How long have you been doing stunts and how did you get into stunt riding?
I remember watching a film about Evel Knievel called Viva Knievel when I was about six or seven, and I thought it looked really cool and that it was definitely what I wanted to do when I grow up - but it’s not a viable career option in the view of your teachers! It was only later on that I realised it could be something I could make a living from but also really love what I was doing.
What has been your favourite film to work on?
The Mission Impossible franchise has been good for me, as has the Fast and Furious franchise but Bond is always a dream job for any stunt guy, and I’ve been lucky enough to work on four of the last five Bond movies, so four of the Daniel Craig series, which is pretty special to be honest.
On the last Bond movie, No Time to Die, I was out in Matera with Paul Edmondson and the guys and I was riding the Tiger 1200 with a guy on the back firing at Bond! It’s such a cool landscape out there but also super-tricky riding because of the surface. It’s like polished stone floor everywhere and so grip was always an issue, especially with a big guy on the back with a machine gun as we were flying around these streets and up and down steps. It was pretty challenging but definitely a lot of fun and an epic sequence to be involved with.
What bikes have you stunted on in movies and what are your favourites?
I’ve ridden quite a lot of Triumphs. I’ve ridden a Street Triple a few times - that’s a good all- round bike out the box - you can throw that thing around, it’s got just the right amount of power. You get good torque that lets you play around and wheelie it really easily but then it also doesn’t run out of steam so has a good balance. I like both the Speed and the Street Triple but I would have to say that the Street Triple is my favourite. What we usually do in movies is low speed, first and second gear, so the Street Triple is plenty in terms of power and speed.
I’ve used the Scrambler 1200 straight out the box a few times and literally the vehicle guys have said to me “What modifications do you need to make to it – do we need to change the gearing?” and for me there’s nothing - literally scrub the tyres in, scrub the brakes in and it’s good to go. I’m riding one on a show at the moment and we haven’t touched it, we haven’t made any mods to it at all, that’s a good bike.
What’s the most challenging stunt you’ve done?
They’ve all got their own challenges. A lot of people say to me, even racers, how do you crash a motorcycle on purpose? And for me it’s just a question of focusing completely on the technique of what I’m doing. I know that I have to hit that mark, I have to turn the bike right, I have to hit the back brake and then I have to wait for this to happen and then release the brake. I have it all as a process rather than thinking I’m going to crash.

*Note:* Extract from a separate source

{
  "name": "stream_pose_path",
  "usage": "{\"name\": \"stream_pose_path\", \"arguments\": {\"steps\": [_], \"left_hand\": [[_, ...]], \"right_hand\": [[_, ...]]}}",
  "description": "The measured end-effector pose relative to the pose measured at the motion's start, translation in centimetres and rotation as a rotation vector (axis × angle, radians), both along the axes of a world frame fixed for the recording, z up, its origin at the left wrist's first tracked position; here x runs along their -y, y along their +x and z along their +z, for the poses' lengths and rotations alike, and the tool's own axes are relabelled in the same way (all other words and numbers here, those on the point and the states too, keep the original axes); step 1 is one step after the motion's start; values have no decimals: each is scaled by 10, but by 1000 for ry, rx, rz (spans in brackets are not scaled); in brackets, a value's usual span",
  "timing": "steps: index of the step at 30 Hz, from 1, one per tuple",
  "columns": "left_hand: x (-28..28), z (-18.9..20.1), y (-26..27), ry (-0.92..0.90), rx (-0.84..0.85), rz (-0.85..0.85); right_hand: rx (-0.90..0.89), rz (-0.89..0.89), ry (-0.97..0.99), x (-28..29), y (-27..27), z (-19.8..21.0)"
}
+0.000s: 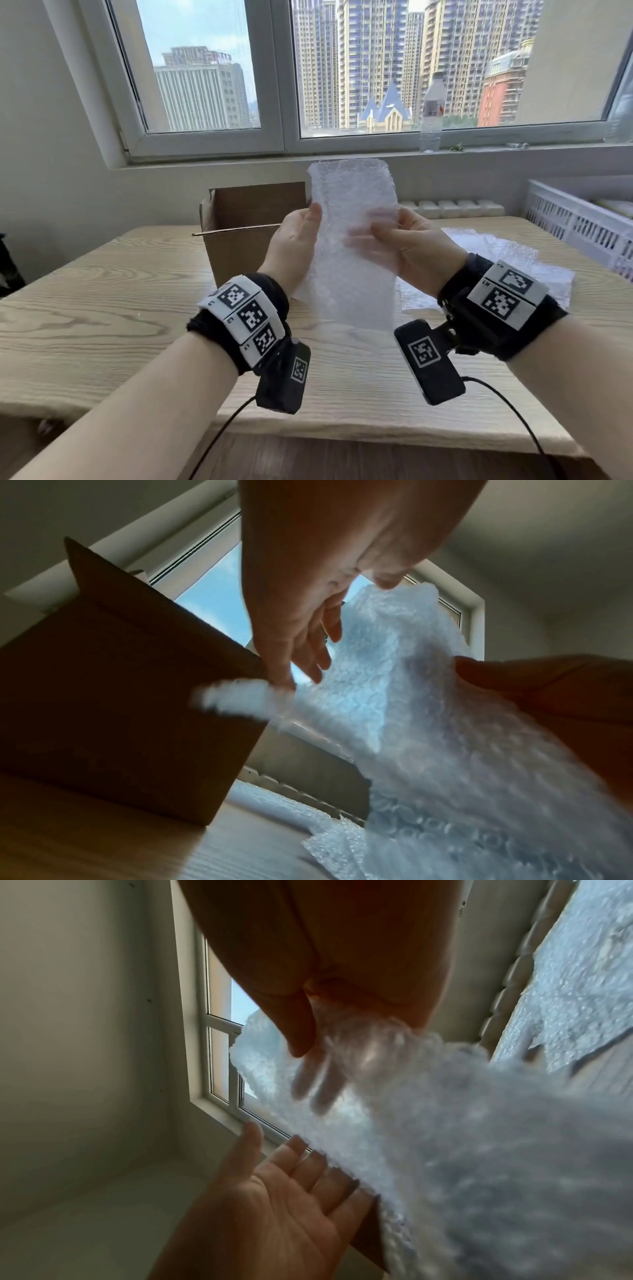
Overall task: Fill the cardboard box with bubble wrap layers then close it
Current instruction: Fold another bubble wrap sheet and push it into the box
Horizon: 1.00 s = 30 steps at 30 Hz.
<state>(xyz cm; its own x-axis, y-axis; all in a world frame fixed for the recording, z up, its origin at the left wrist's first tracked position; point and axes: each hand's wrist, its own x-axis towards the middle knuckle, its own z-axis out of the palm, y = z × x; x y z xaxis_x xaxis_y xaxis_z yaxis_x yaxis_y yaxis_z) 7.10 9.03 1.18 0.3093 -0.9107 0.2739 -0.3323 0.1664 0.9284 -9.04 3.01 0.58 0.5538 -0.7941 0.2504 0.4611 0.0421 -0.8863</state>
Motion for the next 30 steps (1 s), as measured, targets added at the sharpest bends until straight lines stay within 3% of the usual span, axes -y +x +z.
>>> {"name": "stream_pose_path", "arguments": {"steps": [2, 5, 7, 10, 14, 18, 21, 25, 27, 30], "left_hand": [[-1, -2, -2, 64, 46, -96], [0, -10, 6, 158, 163, 41], [-1, -15, 12, 234, 99, 52], [-4, -20, 11, 303, 13, -92], [-6, -17, 1, 182, 337, -131], [-7, -17, -4, 133, 137, -233], [-7, -18, -7, 84, 82, -185], [-8, -14, -4, 41, 2, -148], [-9, -11, -2, 46, -18, -162], [-9, -10, 1, 107, -28, -232]], "right_hand": [[35, 19, -9, 0, 0, -1], [98, -52, 25, 0, -2, 2], [135, -111, 66, 0, -3, 5], [189, -146, 145, -1, -4, 8], [212, -118, 158, -3, 0, 5], [156, -115, 131, -4, 6, 2], [67, -124, 61, -7, 7, 2], [-241, -371, -40, -6, 7, 5], [-351, -387, -5, -4, 4, 9], [-210, -254, 135, -3, 0, 10]]}}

You said you’d done a bit of racing when you were younger, what did you race?
I used to race Supersport 600s at club level. About 20 years ago I finished racing and went more into trick riding. I still ride on the track now, I try to ride every sort of genre of motorcycle, so I’ll do track days, trick riding, supermoto and a bit of motocross and flat track... I love it all, and it all translates across.
Who would you say inspires you?
When I was growing up it had to be Eddie Kidd. He was the British version of Evel Knievel, and he was well known for doing these massive motorcycle jumps over buses. I got to meet him about 15 years ago at work and I chatted to him about going to see his show when I was young. On the British Stunt Register you have to put up a picture that displays your talents and I literally recreated a picture I had of Eddie Kidd where he was doing this cool wheelie. I showed it to him when we met and he signed it for me. And in the racing world I would say Barry Sheene - definitely those two for sure. Inspirational guys.